Diecinueve miembros de una red de narcolanchas se sientan en el banquillo
La Audiencia de Granada sienta desde este lunes en el banquillo a una veintena de presuntos integrantes de una red dedicada al tráfico de hachís. Según la acusación, la organización introducía la droga desde Marruecos hasta la Costa de Granada mediante narcolanchas.
El procedimiento reúne a 19 acusados de nacionalidad española, marroquí y rumana. Se les atribuyen, de forma provisional, delitos contra la salud pública, contrabando e integración en grupo criminal.
La Fiscalía solicita penas de hasta ocho años y medio de prisión y multas que pueden alcanzar 17 millones de euros por acusado, conforme al escrito de acusación provisional al que ha tenido acceso Europa Press.
Juicio en la Audiencia de Granada
El tribunal de la Audiencia de Granada enjuicia a los procesados por su presunta participación en una organización criminal vinculada a la entrada de hachís por el litoral granadino. La causa se centra en una operativa basada en embarcaciones semirrígidas de alta velocidad, conocidas como narcolanchas.
En total, son 19 personas las que se enfrentan a este juicio. De acuerdo con la calificación provisional, la acusación pública plantea condenas que pueden llegar a los ocho años y medio de cárcel, además de sanciones económicas de hasta 17 millones de euros por cada encausado.

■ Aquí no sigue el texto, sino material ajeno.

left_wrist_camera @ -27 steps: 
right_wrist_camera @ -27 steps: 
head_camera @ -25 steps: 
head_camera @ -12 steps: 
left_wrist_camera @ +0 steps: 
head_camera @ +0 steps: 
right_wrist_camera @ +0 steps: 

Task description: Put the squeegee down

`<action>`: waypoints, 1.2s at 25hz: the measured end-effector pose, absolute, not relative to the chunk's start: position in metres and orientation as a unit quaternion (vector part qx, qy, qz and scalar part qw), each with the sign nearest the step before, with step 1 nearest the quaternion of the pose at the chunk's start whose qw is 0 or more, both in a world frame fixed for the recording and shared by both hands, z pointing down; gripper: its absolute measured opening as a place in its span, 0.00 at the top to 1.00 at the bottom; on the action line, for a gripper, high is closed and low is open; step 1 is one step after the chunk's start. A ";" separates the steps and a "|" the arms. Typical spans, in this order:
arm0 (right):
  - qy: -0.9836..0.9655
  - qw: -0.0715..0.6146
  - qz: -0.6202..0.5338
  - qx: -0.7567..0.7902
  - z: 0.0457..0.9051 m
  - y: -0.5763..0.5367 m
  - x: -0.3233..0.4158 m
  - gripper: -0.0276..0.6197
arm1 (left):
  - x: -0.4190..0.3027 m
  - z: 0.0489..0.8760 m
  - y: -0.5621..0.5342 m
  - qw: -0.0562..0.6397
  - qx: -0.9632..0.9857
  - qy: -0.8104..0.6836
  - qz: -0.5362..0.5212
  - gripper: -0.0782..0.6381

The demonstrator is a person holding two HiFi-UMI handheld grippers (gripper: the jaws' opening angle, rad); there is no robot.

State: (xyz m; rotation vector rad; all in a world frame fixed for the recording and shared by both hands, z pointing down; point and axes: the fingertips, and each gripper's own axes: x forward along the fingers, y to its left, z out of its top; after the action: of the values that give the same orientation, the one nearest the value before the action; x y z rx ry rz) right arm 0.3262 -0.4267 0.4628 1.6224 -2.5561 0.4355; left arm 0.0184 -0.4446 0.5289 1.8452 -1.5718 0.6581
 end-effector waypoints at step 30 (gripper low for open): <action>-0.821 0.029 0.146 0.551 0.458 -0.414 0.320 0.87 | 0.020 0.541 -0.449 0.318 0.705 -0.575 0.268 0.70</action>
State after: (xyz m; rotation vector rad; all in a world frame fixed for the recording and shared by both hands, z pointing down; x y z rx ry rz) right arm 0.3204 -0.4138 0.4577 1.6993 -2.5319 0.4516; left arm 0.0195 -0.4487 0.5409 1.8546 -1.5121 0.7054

Investigación y operativa de la red
La investigación que desembocó en el desmantelamiento del grupo fue desarrollada por el equipo de Delincuencia Organizada y Antidrogas de la Comandancia de la Guardia Civil de Granada, junto con el Servicio de Vigilancia Aduanera. Los agentes situaron el inicio de la actividad bajo sospecha en agosto de 2019.
Según las pesquisas, varios de los acusados recibían alijos en la costa granadina procedentes de Marruecos. Entre los procesados figuran, siempre según el Ministerio Público, personas que pilotaban las lanchas y otras que asumían funciones de vigilancia, suministro de gasolina, porteadores o labores de guardería, término con el que se identifica el lugar donde se oculta la droga hasta su distribución.
Los investigadores localizaron una de estas narcolanchas entre el 23 y el 27 de agosto. Durante esos días, varios acusados fueron observados mientras la inspeccionaban y realizaban tareas de control del entorno antes de botarla al mar.
Con esos indicios, y con autorización judicial, se intervinieron líneas telefónicas de distintos investigados. Tras dispositivos de vigilancia y seguimiento, los agentes atribuyeron a la banda un funcionamiento "programada y jerarquizada", según destaca el fiscal.
Intervención en Nerja y detenciones
La secuencia culminó la noche del 29 de diciembre de 2019, cuando, sobre las doce, la Central del Centro Operativo de Servicios alertó a la Guardia Civil de Nerja (Málaga) de una embarcación sospechosa. El aviso situaba el objetivo a unas 12 millas náuticas frente a la costa, navegando a gran velocidad y con numerosos bultos visibles en su interior.
Los agentes se desplazaron al punto indicado y localizaron la embarcación varada en una playa. En ese momento, siete individuos, siempre según el relato de la acusación, realizaban labores de descarga al advertir la presencia policial.
Al advertir la presencia policial, los implicados huyeron a pie e ignoraron las señales luminosas y acústicas de vehículos y agentes. Tras la persecución, se practicaron varias detenciones y se intervino la mercancía.
El operativo permitió incautar 56 fardos con 1.581 kilos de hachís. El valor estimado de la sustancia intervenida supera los 2,6 millones de euros, conforme a los datos recogidos en la causa.